Hannibal arranged his infantry in three phalangial lines designed to overlap the Roman lines. His tactics, so often reliant upon subtlety, were simple: a massive forward attack by the war elephants would create gaps in the Roman lines, which would be exploited by the infantry, supported by the cavalry.

Rather than arranging his forces in the traditional manipular lines, which put the hastati, principes, and triarii in succeeding lines parallel to the enemy's line, Scipio instead put the maniples in lines perpendicular to the enemy, a stratagem designed to counter the war elephants. When the Carthaginian elephants charged, they found well-laid traps before the Roman position and were greeted by Roman trumpeters, which drove back many out of confusion and fear. In addition, many elephants were goaded harmlessly through the loose ranks by the velites and other skirmishers. 

Roman javelins were used to good effect, and the sharp traps caused further disorder among the elephants. Many of them were so distraught that they charged back into their own lines. The Roman infantry was greatly rattled by the elephants, but Massinissa's Numidian and Laelius' Roman cavalry began to drive the opposing cavalry off the field. Both cavalry commanders pursued their routing Carthaginian counterparts, leaving the Carthaginian and Roman infantries to engage one another. The resulting infantry clash was fierce and bloody, with neither side achieving local superiority. 

The Roman infantry had driven off the two front lines of the Carthaginian army, and in the respite took an opportunity to drink water. The Roman army was then drawn up in one long line (as opposed to the traditional three lines) in order to match the length of Hannibal's line. Scipio's army then marched towards Hannibal's veterans, who had not yet taken part in the battle. The final struggle was bitter and won only when the allied cavalry rallied and returned to the battlefield. Charging the rear of Hannibal's army, they caused what many historians have called the "Roman Cannae".

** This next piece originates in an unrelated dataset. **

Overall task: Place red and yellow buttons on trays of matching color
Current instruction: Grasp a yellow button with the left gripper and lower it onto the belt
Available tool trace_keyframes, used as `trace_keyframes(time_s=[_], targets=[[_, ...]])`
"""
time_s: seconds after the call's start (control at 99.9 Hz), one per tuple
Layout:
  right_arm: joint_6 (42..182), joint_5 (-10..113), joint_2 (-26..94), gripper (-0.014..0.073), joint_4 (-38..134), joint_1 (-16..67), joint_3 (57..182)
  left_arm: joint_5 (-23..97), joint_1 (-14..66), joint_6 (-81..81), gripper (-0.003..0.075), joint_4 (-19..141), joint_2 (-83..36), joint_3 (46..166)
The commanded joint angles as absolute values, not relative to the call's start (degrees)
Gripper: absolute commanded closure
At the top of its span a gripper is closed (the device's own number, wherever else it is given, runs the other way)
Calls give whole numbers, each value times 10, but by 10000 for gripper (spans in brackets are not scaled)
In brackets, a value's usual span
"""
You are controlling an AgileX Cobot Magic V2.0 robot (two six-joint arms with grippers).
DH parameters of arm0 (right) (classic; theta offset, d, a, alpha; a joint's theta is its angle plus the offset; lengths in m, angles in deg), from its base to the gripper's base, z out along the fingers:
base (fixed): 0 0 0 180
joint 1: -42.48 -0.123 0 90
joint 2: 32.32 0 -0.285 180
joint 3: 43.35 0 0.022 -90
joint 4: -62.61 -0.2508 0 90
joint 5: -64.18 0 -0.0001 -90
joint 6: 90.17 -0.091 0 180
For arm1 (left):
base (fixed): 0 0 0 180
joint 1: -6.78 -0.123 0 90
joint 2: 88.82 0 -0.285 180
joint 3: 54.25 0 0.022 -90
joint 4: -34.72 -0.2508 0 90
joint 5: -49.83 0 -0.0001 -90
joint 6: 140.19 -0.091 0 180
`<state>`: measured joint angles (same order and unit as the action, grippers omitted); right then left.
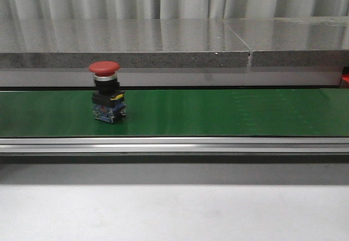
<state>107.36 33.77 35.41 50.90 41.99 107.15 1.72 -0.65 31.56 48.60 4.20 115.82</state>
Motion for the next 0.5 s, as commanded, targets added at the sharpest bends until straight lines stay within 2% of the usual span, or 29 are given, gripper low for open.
trace_keyframes(time_s=[0.0,0.49], targets=[[1078,370,343,662,509,420,1086,56,-3,316,739,495,19,1162],[1078,370,343,662,509,420,1086,81,-3,316,739,491,21,1137]])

Many Roman aristocrats, especially Cato, expected Scipio to raze that city to the ground after his victory. However, Scipio dictated extremely moderate terms in contrast to an immoderate Roman Senate. While the security of Rome was guaranteed by demands such as the surrender of the fleet, and a lasting tribute was to be paid, the strictures were sufficiently light for Carthage to regain its full prosperity. With Scipio's consent, Hannibal was allowed to become the civic leader of Carthage, which the Cato family did not forget.

Return to Rome
Scipio was welcomed back to Rome in triumph with the agnomen of Africanus. He refused the many further honors that the people would have thrust upon him such as Consul for life and Dictator. In the year 199 BC, Scipio was elected Censor and for some years afterward he lived quietly and took no part in politics.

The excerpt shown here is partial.